I think ETL is right from the perspective where E refers to “from the source of data” and L refers to “to the ultimate store of data”.

But the ETL functionality should itself lives in a (sub)system that has its own logical datastore (which may or may not be physically separate from the destination store), and things should be ELT where the L is with respect to that store. So, its E(LTE)L, in a sense.

appplication · on Feb 21, 2024

For those confused as to whether ETL or ELT is ultimately more appropriate for you… almost everyone is really just doing ETLTLTLT or ELTLTLTL anyways. The distinction is really moot.

ethbr1 · on Feb 21, 2024

Maybe my understanding is incorrect, but expansion on the distinction.

Assumptions -- We're talking about two separate systems (source and destination) with non-neglible transfer time (although perhaps "quick")

ETL -- Performing the transform before/during the load, such that fields in the destination are not guaranteed to have existed in the source (i.e. 2 db model)
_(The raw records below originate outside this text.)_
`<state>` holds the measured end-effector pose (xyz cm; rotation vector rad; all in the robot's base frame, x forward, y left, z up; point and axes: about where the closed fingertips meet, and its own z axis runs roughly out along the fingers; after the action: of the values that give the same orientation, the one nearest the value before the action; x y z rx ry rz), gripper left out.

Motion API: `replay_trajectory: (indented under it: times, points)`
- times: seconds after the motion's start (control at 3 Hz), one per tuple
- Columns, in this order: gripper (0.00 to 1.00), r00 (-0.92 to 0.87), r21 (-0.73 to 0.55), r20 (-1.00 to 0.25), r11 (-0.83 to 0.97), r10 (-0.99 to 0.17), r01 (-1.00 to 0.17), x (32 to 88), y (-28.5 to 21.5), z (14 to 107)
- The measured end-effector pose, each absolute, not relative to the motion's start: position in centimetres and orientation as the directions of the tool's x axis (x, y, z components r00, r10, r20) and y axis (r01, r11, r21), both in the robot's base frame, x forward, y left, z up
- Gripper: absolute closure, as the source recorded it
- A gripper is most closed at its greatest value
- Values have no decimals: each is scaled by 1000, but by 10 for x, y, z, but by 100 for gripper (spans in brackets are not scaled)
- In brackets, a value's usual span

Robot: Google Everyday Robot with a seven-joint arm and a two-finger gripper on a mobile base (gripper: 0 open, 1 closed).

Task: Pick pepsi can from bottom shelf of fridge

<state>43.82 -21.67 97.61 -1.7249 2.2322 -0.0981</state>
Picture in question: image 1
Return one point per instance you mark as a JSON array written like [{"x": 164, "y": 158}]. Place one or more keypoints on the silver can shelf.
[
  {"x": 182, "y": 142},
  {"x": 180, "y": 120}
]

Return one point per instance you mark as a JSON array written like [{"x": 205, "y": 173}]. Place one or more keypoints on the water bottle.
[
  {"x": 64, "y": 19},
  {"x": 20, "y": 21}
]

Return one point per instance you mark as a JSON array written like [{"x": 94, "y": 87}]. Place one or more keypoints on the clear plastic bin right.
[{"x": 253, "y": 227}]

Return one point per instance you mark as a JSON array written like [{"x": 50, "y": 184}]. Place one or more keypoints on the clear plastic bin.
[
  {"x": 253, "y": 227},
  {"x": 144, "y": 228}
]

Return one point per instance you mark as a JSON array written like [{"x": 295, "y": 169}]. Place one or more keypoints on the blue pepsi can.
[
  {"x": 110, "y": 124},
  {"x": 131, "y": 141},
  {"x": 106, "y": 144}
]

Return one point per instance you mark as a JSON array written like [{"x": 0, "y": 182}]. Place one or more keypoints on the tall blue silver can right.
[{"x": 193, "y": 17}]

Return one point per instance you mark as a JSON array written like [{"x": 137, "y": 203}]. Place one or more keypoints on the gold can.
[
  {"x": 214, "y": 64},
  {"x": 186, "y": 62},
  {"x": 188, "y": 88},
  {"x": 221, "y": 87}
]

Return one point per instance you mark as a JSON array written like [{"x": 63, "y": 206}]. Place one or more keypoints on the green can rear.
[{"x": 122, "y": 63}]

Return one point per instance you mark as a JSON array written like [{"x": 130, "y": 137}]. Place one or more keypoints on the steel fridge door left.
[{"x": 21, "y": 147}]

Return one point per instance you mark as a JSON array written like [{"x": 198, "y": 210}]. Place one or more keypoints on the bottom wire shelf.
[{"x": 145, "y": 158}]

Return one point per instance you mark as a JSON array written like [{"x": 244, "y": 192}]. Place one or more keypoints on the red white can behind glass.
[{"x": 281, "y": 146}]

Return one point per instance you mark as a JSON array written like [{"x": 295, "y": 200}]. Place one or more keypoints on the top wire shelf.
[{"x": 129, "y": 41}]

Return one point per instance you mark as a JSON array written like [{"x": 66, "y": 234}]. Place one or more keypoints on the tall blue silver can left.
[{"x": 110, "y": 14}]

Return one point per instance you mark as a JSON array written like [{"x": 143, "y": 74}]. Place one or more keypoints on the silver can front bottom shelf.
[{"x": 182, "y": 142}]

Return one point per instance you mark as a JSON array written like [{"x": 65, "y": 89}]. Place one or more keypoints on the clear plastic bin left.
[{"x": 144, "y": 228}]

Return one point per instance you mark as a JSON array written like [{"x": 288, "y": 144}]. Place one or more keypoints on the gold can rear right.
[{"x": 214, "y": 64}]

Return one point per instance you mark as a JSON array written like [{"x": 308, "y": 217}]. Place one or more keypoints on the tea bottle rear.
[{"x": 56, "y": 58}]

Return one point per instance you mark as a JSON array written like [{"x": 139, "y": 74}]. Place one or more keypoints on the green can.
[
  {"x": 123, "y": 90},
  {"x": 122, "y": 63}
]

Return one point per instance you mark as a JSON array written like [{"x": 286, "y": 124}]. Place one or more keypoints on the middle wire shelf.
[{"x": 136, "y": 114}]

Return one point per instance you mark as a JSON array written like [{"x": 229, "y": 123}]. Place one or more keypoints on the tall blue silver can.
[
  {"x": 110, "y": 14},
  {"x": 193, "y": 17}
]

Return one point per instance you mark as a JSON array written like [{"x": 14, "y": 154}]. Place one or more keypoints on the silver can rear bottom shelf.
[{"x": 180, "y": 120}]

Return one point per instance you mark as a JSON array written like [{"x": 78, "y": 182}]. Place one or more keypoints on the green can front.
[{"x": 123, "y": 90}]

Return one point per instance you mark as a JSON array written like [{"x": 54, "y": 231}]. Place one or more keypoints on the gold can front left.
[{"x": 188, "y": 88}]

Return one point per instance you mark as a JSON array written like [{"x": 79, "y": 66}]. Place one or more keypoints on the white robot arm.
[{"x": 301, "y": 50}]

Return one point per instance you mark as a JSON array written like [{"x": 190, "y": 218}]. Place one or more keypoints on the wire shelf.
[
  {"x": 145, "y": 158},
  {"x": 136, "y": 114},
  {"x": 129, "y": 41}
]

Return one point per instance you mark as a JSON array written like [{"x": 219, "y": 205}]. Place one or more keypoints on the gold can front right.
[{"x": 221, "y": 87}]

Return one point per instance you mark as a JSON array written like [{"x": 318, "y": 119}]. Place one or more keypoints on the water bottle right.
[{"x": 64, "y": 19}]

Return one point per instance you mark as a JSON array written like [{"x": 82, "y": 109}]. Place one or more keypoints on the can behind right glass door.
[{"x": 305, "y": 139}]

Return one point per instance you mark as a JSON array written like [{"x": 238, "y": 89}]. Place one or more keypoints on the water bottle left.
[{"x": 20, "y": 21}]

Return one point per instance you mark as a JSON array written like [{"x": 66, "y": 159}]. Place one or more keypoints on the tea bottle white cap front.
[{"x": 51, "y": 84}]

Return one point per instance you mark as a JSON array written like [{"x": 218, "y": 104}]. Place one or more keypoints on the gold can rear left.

ELT -- Performing a 1:1 copy of source into an intermediary table/db (albeit perhaps with filtering), then performing a transform on the intermediary table/db to generate the destination table/db (either realized or materialized at query time), with the intermediary table/database history retained (i.e. 3 table/db model)

In short distinction, if regeneration or altering the destination is required, ETL relies on history being available in the upstream source.

ELT pulls control of that to the destination-owner, as they're retaining the raw data on their side.